Trinity University, South, past the canal
If you’re looking to have a little coffee with your walk, you’ll be well taken care of. Two of the main streets on the south side of Trinity University—Kildare and Dawson—will take you through a hive of shops, bars, restaurants, and cafes—not to mention the historical sites (The Mansion House on Dawson—where the Lord Mayor lives—and the National Museum and Library of Ireland on Kildare).
*Nearby: Dawson Street Bars, Literary Pub Crawl
Whichever route you choose, you’ll soon find yourself staring St. Stephen’s Green in the shrubs. Aside from this venerable city park (which has enough greenery and open space to swallow up an afternoon if you so desire), there’s plenty of “urban sprawl” to see. From the different houses that speckle the sidewalks, a jaunt down Lesson Street Upper brings you to Sussex Road, just across the canal. This, after a few strides, will put you at the doorstep of M. O’Brien, a lovely little pub to duck into when the weather’s gone grey. But, if you’re in the mood for a cafe, there’s always the Canal Bank Cafe, just across street.

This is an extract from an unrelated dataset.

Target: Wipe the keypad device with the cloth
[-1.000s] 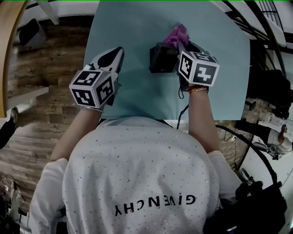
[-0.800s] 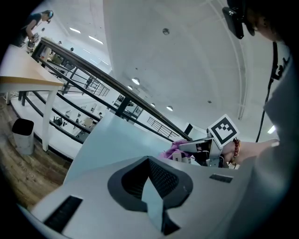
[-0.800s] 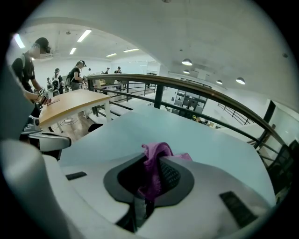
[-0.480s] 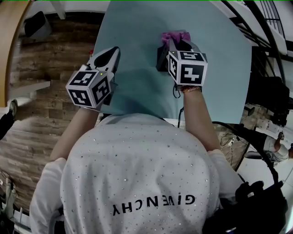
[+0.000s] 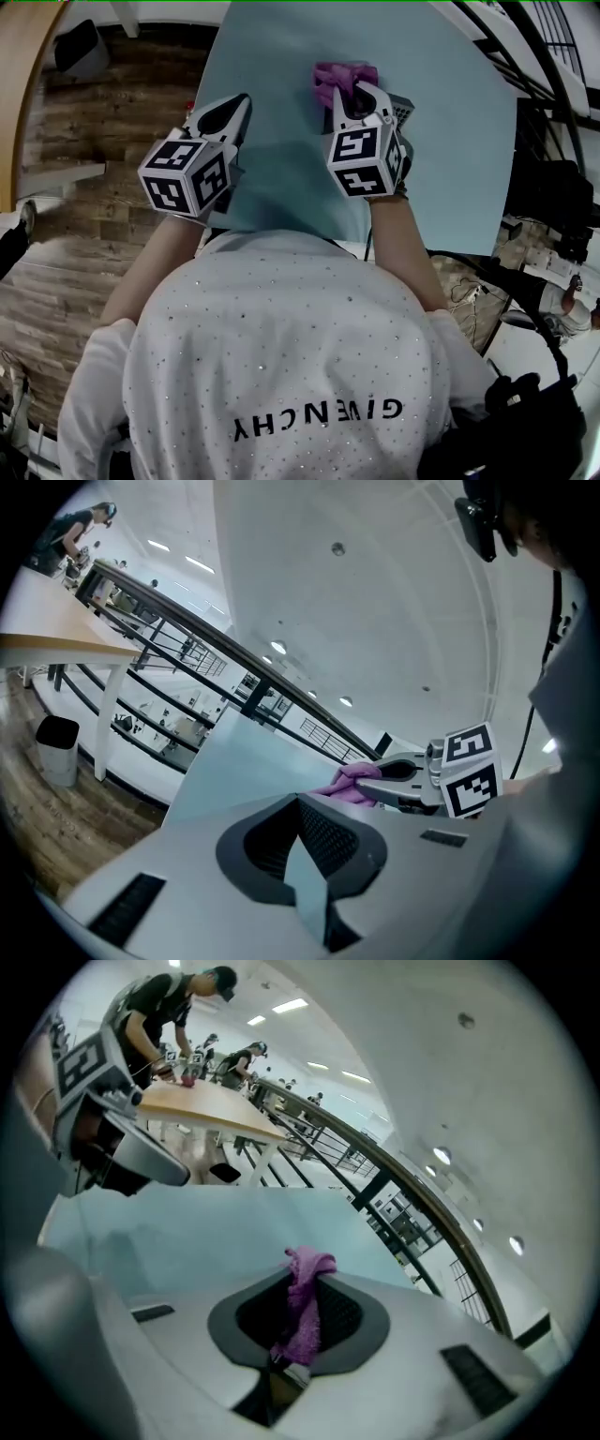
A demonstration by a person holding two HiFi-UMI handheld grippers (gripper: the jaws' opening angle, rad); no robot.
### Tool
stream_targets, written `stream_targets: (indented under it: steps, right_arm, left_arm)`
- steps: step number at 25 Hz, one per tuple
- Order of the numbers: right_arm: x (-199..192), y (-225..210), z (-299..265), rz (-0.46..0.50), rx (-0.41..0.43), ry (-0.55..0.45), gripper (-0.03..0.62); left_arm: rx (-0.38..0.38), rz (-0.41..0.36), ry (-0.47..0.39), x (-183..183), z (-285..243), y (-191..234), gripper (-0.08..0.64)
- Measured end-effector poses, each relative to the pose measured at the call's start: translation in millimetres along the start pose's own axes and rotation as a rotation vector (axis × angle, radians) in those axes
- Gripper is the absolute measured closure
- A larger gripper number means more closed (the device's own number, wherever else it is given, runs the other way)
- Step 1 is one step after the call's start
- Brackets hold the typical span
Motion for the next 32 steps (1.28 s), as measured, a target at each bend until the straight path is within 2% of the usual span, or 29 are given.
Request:
stream_targets:
  steps: [2,6,9,16,25,32]
  right_arm:
    - [-2.3,3.5,1.6,0.052,-0.019,-0.001,0.551]
    - [-5.6,6.5,4.0,0.059,-0.04,-0.02,0.551]
    - [-3.7,14.4,2.4,0.053,-0.009,-0.026,0.551]
    - [-20.9,42.5,-2.4,0.032,0.058,0.035,0.551]
    - [-45.9,53.2,0.0,-0.061,0.137,0.061,0.551]
    - [-63.2,76.3,10.4,-0.199,0.194,0.052,0.551]
  left_arm:
    - [0.003,0.001,0.001,-0.7,-0.8,-2.2,0.56]
    - [0.0,0.007,-0.005,0.6,-3.4,-6.2,0.56]
    - [0.0,0.012,-0.003,0.6,-4.2,-4.3,0.56]
    - [-0.003,0.011,0.013,-3.0,3.5,-1.5,0.56]
    - [-0.015,-0.003,0.023,-6.7,0.0,-14.8,0.56]
    - [-0.009,-0.017,0.032,-16.5,19.0,-17.5,0.56]
Point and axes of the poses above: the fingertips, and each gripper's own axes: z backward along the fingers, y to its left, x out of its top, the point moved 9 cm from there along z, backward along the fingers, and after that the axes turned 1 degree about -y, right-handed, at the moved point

The area along the canal is also something to behold: calling it a miniature of the Liffey—although it wouldn’t be an insult—wouldn’t be entirely accurate; it’s much more suburban, subdued. The city’s hum is still present, but if you’re looking for space (and a decent reference point) there’s plenty to be had. And there’s plenty of sites to see along the way, and, in my case, plenty of places to get a little lost.
A Teeny-Tiny Train Ride
This was much more of an ad-hoc adventure than a well-thought-out expedition. I set out with a friend, heading north over the canal, past St. Stephen’s, toward Trinity in search for the Book of Kells (which, even with my sense of direction isn’t difficult to find). After a little gawking and taking a salvo of photos, we made our way north to the Liffey, where we caught sight of the Loopline Bridge. We decided we needed to take the train because we had no reason not to.
* Check out the Trinity College Tour that includes a ticket to the Book of Kells exhibition
We ended up taking it from the Pearse Station to Connolly: a whole stop away. From there, we headed out of the station, walking back over the river, snapping photos and missing the keynote that was going on at that moment. It was certainly one of the silliest trips I’d taken, but it was one of my favorites. On the way back, I’d recommend ducking into The Flowing Tide, a lovely pub that serves the spread of local beer (and cider, if you’re into that), all in the warmth of a fun-loving corner pub.